— WHAT TO PRODUCE —
Below are the entries. Transcribe exactly the lines from the one with "<point>388,252</point>" through the one with "<point>159,164</point>", ends included, and leave out all others.

[Data records]
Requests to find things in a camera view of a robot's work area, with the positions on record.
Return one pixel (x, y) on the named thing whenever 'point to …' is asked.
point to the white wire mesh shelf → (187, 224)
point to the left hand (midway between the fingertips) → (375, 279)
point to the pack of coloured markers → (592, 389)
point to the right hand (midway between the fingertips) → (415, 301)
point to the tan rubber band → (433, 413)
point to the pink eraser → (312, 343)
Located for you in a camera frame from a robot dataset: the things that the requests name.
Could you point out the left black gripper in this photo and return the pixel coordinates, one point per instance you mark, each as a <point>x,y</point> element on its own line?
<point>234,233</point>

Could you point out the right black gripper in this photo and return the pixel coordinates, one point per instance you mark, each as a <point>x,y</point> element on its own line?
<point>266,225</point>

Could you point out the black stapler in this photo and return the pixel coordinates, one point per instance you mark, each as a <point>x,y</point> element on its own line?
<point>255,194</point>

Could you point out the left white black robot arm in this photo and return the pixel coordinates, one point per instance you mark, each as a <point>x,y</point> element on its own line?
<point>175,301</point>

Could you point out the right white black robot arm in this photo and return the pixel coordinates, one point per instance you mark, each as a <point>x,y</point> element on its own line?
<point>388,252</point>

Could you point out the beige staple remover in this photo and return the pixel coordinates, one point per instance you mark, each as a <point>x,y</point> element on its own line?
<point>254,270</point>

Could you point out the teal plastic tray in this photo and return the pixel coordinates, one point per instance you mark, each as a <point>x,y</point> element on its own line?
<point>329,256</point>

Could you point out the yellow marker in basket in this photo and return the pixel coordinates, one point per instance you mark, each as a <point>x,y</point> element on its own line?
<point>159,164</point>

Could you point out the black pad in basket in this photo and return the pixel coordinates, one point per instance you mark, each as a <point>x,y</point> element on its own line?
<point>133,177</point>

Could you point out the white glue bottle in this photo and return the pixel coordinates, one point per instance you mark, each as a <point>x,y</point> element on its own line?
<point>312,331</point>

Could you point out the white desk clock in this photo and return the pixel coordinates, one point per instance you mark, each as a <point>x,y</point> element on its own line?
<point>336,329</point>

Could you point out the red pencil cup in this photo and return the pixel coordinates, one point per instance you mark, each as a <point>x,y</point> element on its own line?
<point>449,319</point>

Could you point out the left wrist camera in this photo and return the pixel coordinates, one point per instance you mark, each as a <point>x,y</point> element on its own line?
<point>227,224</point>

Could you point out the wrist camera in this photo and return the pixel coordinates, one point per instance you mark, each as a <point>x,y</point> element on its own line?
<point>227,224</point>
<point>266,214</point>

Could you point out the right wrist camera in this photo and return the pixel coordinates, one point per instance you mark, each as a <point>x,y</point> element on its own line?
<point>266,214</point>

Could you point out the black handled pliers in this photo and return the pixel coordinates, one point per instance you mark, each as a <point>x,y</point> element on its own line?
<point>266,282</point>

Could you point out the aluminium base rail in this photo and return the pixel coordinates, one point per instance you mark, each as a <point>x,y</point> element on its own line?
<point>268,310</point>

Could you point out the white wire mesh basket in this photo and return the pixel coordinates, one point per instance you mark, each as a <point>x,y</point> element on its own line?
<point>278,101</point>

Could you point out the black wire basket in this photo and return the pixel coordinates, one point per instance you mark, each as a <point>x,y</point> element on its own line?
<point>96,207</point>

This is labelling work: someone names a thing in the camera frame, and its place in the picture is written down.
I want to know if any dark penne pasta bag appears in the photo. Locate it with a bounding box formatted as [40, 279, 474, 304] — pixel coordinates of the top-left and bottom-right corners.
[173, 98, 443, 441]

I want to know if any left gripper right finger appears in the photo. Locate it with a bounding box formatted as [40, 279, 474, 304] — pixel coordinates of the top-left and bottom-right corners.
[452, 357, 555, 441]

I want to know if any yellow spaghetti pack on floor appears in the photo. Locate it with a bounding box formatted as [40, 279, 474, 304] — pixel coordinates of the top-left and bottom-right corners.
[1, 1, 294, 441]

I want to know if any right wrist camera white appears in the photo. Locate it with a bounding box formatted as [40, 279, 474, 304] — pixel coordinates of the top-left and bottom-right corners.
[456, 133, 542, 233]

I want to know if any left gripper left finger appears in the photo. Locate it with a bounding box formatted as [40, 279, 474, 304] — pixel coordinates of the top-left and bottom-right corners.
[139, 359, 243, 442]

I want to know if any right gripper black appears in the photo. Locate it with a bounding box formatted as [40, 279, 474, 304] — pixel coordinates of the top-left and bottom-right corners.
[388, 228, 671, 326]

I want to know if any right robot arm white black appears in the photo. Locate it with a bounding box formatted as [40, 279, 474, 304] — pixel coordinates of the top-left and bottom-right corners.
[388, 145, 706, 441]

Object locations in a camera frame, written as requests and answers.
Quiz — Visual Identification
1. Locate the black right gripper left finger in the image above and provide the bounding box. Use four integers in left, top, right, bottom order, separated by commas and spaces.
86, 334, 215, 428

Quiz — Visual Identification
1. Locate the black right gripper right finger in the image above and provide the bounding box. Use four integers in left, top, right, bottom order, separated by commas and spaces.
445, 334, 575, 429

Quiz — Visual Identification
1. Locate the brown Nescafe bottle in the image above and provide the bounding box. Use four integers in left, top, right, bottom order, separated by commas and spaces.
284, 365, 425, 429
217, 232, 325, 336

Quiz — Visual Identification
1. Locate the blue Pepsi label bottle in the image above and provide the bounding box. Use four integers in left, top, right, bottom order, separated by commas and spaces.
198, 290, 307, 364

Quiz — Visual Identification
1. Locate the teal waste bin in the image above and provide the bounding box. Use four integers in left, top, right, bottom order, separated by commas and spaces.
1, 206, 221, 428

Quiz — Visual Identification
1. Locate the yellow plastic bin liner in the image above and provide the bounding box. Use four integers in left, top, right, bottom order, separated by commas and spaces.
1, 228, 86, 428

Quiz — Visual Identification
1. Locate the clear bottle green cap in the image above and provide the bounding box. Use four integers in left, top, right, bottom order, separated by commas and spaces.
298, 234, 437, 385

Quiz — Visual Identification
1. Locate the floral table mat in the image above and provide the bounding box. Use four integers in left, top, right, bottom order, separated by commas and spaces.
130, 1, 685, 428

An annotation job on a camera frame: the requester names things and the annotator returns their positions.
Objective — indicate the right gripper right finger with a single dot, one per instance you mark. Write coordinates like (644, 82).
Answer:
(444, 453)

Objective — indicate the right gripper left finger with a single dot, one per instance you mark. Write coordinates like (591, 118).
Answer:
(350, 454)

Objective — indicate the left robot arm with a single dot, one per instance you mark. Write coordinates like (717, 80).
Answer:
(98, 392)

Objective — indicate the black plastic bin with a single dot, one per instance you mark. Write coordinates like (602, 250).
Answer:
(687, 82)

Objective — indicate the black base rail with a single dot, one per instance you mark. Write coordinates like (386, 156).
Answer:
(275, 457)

— YOUR SOLUTION —
<point>388,252</point>

Could you point out the beige staple remover in this photo and return the pixel coordinates, one point per instance you mark, each as a <point>x,y</point> element on its own line?
<point>254,270</point>

Could you point out the teal plastic tray in this photo and return the pixel coordinates, one point per instance you mark, each as a <point>x,y</point> element on its own line?
<point>329,256</point>

Could you point out the yellow marker in basket in this photo and return the pixel coordinates, one point per instance you mark, each as a <point>x,y</point> element on its own line?
<point>159,164</point>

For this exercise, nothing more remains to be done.